Task instructions:
You are asked to filter the data below and copy every line holding "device".

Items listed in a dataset
*** Block opens ***

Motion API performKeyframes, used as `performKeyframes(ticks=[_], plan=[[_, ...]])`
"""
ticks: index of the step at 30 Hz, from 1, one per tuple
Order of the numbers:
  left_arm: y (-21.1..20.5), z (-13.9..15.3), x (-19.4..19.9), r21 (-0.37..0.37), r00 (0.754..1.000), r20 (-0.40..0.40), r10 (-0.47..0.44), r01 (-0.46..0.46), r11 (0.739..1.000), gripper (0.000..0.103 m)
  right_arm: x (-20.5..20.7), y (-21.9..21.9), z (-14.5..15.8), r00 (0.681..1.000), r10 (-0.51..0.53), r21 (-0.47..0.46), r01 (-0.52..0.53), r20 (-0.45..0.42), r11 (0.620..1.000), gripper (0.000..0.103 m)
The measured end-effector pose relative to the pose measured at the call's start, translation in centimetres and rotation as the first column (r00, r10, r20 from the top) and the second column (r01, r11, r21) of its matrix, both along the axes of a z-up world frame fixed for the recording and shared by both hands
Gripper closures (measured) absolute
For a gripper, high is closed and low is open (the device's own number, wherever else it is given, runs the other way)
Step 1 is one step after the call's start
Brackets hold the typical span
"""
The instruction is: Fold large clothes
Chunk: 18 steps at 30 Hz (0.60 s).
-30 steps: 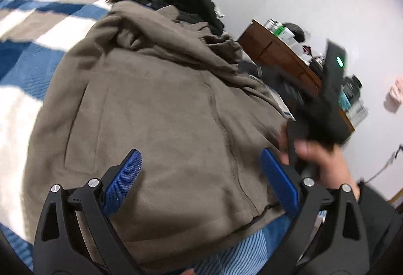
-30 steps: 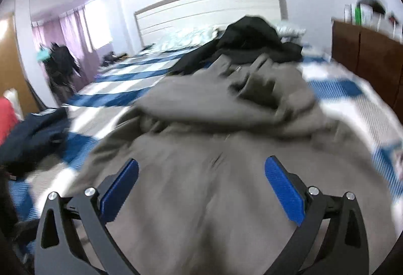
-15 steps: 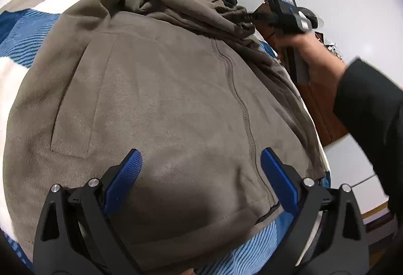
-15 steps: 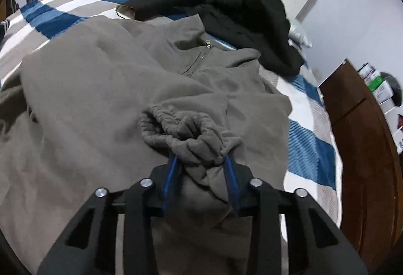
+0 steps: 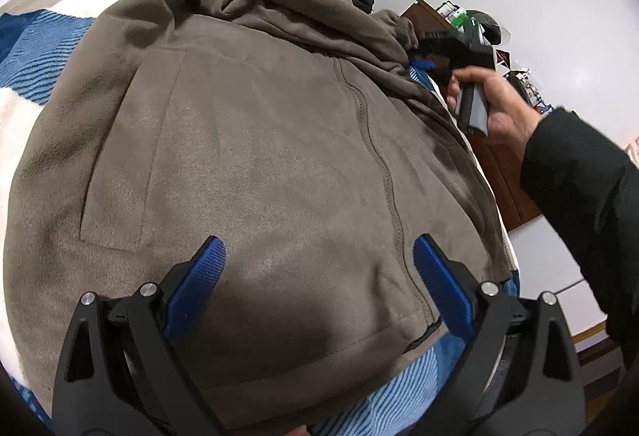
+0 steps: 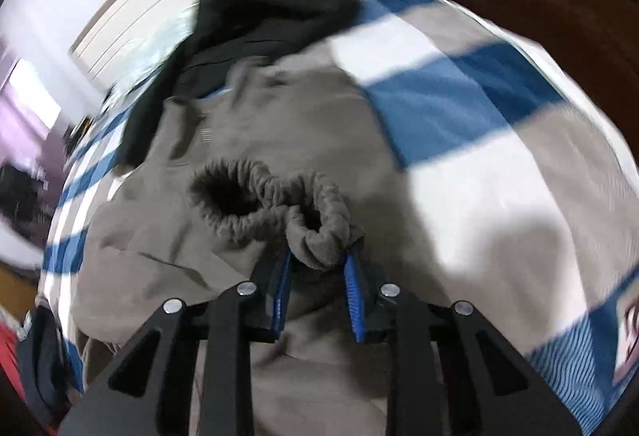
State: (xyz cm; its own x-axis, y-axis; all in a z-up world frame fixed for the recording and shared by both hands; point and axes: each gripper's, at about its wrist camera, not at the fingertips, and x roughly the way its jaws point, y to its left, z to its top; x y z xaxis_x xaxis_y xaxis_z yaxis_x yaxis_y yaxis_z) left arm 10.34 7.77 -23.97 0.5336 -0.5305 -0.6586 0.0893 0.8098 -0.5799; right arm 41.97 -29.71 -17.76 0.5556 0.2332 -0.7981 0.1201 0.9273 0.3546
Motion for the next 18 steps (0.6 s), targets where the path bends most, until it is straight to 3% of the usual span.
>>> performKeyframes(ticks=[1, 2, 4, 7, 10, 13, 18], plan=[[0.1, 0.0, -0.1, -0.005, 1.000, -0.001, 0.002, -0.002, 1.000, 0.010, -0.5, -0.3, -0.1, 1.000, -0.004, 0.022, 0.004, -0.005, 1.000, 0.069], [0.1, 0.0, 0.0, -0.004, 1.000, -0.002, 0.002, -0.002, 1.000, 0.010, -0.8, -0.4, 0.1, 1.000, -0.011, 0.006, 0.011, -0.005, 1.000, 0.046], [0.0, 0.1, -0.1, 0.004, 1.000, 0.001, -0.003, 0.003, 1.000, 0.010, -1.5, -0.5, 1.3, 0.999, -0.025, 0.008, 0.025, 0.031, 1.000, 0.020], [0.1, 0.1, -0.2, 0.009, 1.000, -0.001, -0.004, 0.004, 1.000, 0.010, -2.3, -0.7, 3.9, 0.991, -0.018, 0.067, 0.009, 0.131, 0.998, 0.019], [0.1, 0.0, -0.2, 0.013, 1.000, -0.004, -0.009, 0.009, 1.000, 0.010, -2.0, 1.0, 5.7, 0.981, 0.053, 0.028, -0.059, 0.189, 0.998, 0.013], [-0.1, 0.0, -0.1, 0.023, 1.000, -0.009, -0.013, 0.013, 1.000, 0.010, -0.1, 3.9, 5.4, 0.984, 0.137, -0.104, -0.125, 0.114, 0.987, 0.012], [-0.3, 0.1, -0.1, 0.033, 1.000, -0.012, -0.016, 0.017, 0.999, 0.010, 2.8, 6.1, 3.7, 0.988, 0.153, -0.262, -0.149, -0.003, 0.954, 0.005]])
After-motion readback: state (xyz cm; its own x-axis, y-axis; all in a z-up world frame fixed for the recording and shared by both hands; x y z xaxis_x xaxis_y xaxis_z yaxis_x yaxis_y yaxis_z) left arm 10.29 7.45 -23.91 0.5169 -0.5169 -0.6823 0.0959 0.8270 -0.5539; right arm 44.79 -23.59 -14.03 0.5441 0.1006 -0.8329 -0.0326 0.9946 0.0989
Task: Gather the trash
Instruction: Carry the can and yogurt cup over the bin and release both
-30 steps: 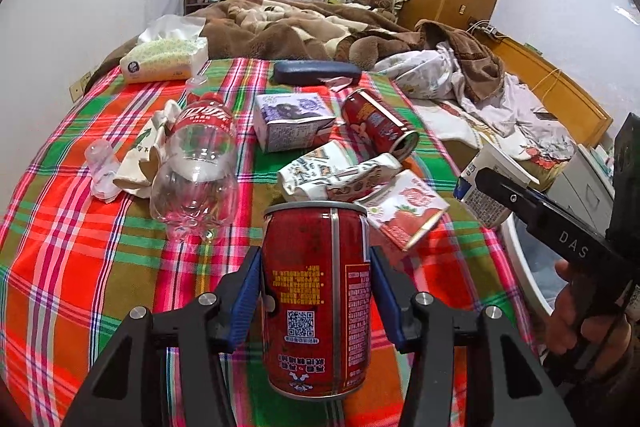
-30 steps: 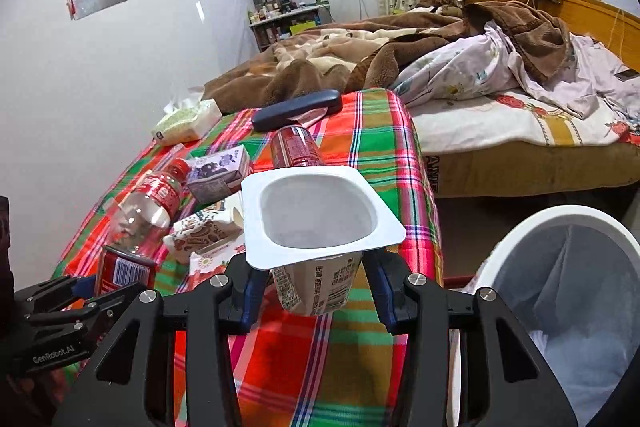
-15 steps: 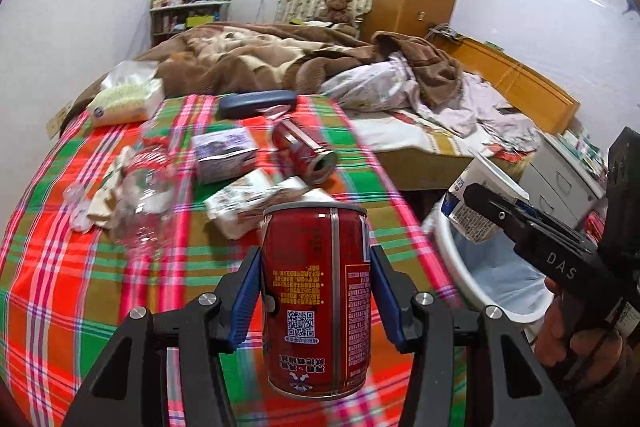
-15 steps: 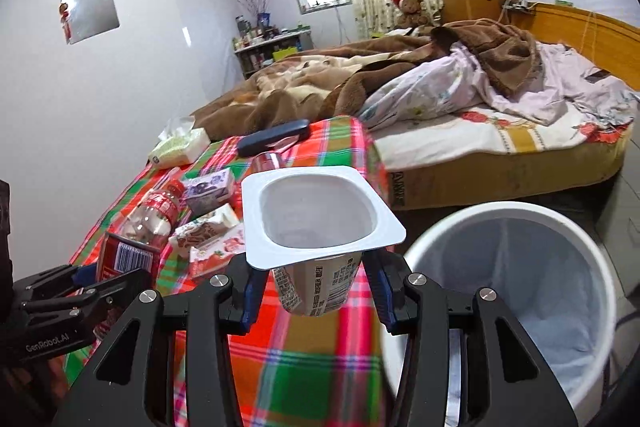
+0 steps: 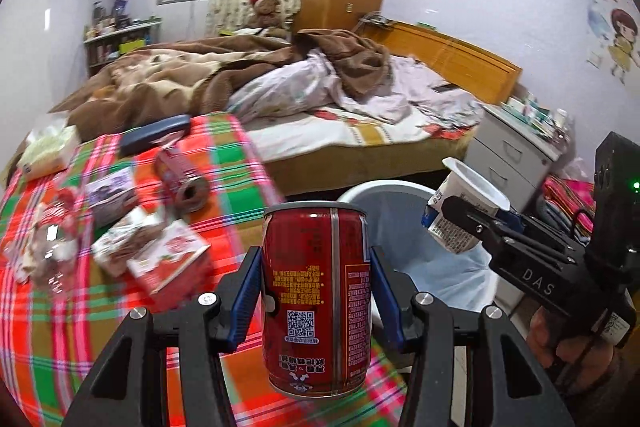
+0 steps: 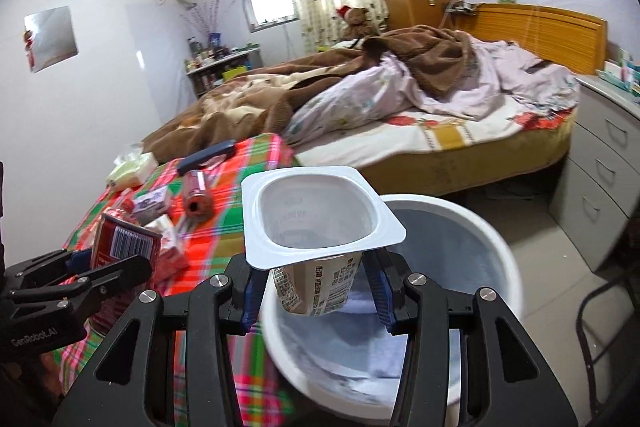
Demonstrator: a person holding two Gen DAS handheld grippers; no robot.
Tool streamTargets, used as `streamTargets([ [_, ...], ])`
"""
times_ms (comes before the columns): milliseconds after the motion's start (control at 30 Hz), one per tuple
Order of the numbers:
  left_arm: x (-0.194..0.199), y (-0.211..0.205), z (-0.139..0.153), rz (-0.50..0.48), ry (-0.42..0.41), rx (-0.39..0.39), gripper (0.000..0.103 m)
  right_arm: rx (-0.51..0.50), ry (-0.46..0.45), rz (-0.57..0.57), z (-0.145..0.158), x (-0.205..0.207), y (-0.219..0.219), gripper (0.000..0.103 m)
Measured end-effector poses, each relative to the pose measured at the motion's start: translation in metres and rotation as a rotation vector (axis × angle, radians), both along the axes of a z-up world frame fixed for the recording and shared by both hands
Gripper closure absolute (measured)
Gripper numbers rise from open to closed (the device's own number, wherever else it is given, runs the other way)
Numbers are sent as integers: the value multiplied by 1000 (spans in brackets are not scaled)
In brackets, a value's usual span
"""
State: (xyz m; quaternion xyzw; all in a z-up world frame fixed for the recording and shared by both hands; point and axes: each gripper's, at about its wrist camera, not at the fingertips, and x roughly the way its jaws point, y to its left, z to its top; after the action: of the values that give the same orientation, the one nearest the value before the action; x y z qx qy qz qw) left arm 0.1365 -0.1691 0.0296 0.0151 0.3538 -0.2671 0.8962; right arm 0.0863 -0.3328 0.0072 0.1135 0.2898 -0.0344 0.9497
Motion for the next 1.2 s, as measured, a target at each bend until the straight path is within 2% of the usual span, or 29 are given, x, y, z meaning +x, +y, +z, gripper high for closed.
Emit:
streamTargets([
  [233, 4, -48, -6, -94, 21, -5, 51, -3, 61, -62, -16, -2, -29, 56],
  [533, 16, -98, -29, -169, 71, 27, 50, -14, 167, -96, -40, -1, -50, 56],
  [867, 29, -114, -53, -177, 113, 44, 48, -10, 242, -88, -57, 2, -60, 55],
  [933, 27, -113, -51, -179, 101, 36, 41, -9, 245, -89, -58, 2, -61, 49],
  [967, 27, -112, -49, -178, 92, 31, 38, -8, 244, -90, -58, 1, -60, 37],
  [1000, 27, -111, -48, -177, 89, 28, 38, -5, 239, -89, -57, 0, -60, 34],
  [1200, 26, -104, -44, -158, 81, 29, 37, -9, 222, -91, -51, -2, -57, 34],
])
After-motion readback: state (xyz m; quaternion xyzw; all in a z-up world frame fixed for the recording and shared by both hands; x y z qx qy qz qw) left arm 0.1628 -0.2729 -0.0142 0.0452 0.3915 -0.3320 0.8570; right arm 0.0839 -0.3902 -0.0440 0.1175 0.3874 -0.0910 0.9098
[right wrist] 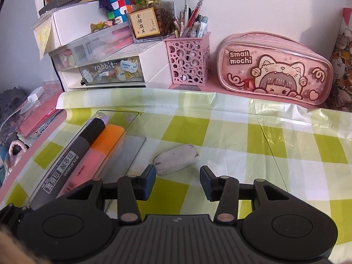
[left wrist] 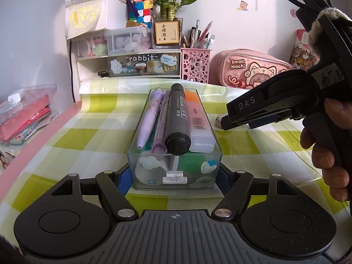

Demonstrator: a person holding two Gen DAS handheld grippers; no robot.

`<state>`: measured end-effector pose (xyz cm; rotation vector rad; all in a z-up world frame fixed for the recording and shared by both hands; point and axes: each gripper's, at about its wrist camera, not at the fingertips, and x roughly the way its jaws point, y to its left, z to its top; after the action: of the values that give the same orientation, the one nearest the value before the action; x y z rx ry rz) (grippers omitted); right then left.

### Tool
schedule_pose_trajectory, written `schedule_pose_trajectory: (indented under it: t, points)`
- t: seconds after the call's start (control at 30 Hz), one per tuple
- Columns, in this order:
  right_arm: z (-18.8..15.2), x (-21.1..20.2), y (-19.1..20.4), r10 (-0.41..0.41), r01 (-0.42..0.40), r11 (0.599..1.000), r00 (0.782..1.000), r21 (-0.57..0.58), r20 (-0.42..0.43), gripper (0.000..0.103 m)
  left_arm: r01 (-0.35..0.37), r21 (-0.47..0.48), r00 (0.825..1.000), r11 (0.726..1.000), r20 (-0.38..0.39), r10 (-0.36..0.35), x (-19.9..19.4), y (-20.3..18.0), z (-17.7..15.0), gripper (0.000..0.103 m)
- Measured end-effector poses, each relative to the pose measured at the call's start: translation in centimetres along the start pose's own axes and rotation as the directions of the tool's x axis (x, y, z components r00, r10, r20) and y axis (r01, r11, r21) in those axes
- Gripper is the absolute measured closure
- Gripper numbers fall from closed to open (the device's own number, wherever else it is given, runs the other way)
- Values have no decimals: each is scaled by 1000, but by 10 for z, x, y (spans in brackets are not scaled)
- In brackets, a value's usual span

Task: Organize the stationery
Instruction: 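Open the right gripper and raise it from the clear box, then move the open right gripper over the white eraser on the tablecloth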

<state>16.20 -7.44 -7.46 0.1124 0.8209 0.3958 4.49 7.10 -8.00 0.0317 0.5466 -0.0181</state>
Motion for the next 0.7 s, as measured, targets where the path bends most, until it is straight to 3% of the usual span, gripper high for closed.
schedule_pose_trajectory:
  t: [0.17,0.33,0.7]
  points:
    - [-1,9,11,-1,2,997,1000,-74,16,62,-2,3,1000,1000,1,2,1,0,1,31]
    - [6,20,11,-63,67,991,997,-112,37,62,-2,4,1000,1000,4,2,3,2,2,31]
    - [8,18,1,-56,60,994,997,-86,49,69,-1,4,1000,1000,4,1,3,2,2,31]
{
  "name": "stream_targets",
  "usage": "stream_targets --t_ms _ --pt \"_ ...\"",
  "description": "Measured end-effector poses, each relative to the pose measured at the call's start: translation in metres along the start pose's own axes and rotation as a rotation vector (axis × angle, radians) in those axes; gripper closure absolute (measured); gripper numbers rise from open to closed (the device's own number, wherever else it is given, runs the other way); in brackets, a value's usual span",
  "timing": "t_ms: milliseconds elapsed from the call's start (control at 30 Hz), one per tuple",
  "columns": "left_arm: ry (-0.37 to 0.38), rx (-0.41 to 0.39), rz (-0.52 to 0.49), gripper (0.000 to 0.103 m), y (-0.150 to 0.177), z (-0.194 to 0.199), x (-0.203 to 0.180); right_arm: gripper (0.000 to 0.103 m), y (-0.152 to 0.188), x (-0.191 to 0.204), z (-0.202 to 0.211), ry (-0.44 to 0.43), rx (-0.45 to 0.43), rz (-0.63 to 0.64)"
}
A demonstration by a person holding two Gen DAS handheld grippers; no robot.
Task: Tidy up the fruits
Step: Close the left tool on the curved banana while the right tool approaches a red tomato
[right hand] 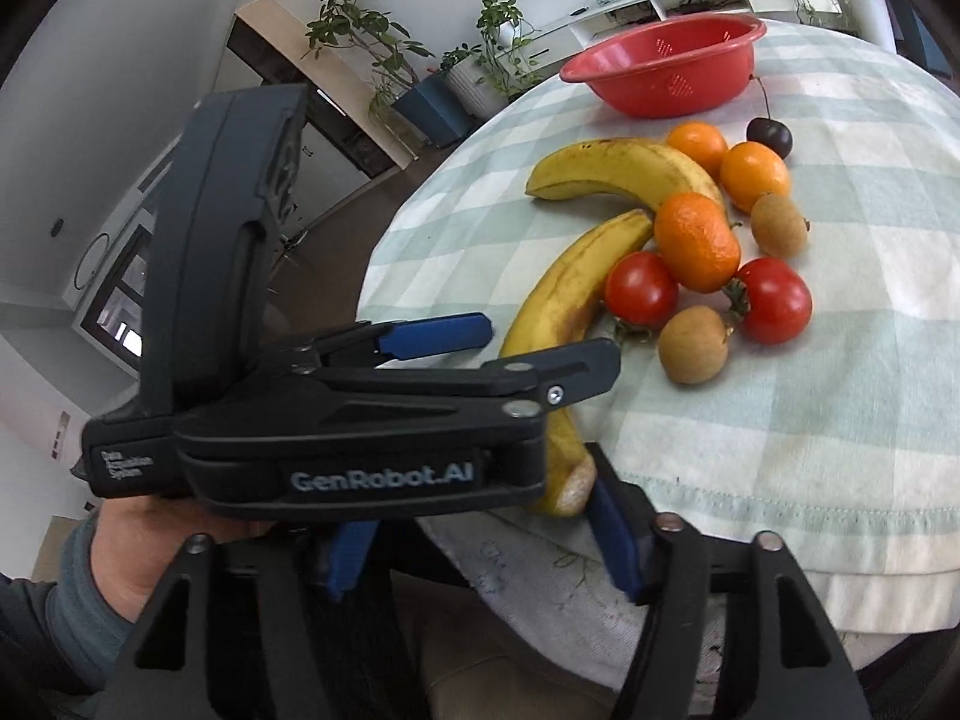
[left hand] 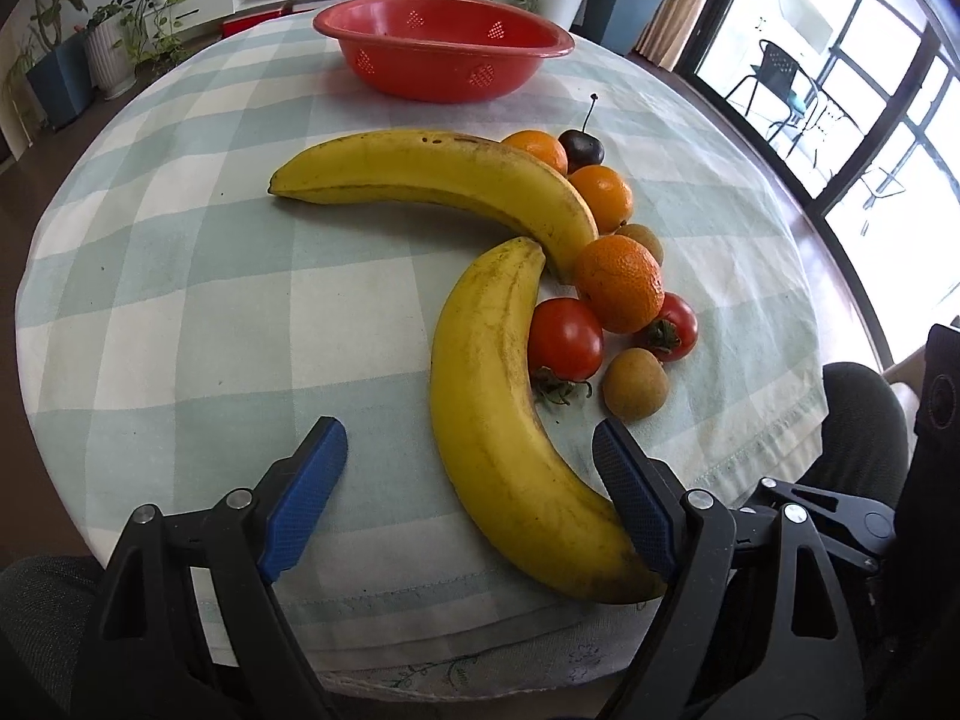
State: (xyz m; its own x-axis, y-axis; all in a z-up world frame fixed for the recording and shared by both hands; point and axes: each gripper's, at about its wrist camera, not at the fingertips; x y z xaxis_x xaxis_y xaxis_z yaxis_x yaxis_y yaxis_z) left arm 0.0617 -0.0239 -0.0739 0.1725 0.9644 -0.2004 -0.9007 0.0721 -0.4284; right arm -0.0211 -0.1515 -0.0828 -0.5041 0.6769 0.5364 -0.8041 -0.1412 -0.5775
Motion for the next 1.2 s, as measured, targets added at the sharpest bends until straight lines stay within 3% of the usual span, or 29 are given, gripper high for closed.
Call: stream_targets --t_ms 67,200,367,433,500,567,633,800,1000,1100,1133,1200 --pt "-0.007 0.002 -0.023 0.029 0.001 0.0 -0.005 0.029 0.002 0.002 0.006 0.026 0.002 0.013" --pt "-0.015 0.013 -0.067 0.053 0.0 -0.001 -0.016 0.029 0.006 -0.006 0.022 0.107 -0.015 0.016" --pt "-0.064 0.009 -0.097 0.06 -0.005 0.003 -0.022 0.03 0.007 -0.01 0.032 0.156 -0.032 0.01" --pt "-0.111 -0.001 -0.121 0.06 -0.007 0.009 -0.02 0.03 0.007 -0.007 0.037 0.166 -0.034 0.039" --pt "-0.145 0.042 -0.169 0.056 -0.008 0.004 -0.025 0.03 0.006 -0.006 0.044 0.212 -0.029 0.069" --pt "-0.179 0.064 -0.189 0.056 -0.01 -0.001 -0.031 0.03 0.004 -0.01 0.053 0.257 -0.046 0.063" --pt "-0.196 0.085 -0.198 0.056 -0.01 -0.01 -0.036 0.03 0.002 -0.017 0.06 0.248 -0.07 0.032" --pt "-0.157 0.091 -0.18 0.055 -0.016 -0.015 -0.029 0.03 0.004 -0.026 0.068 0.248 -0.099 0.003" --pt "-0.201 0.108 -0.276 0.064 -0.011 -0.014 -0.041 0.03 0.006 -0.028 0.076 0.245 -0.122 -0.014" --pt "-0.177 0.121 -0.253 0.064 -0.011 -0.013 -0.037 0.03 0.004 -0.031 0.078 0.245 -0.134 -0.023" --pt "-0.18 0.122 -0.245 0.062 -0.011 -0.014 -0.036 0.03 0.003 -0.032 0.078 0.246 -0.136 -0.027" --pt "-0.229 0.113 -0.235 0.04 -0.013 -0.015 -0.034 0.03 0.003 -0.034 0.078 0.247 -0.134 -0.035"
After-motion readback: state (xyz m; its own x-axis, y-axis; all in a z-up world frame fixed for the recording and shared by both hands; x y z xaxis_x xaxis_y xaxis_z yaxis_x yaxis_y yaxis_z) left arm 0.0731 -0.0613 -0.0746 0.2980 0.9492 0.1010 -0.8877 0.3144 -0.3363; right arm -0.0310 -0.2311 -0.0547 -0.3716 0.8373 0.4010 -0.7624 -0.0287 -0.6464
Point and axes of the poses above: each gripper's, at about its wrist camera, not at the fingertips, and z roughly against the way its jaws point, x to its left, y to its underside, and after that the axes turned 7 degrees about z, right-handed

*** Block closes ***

Response to the task:
For a gripper, high is closed and low is open (the device's own number, wherever else it is given, runs the other way)
Gripper numbers rise from open to closed (the device's own number, wherever else it is given, runs the other way)
- Gripper numbers fall from closed to open (the device's own number, wherever else it is given, runs the other way)
  "description": "Measured end-effector poses, each relative to the pose measured at the call's start: translation in metres along the start pose's own axes and rotation as a rotation vector (axis × angle, radians) in those axes; gripper closure absolute (measured); gripper numbers rise from open to closed (the device's own number, wherever else it is given, runs the other way); in brackets, a value's usual span",

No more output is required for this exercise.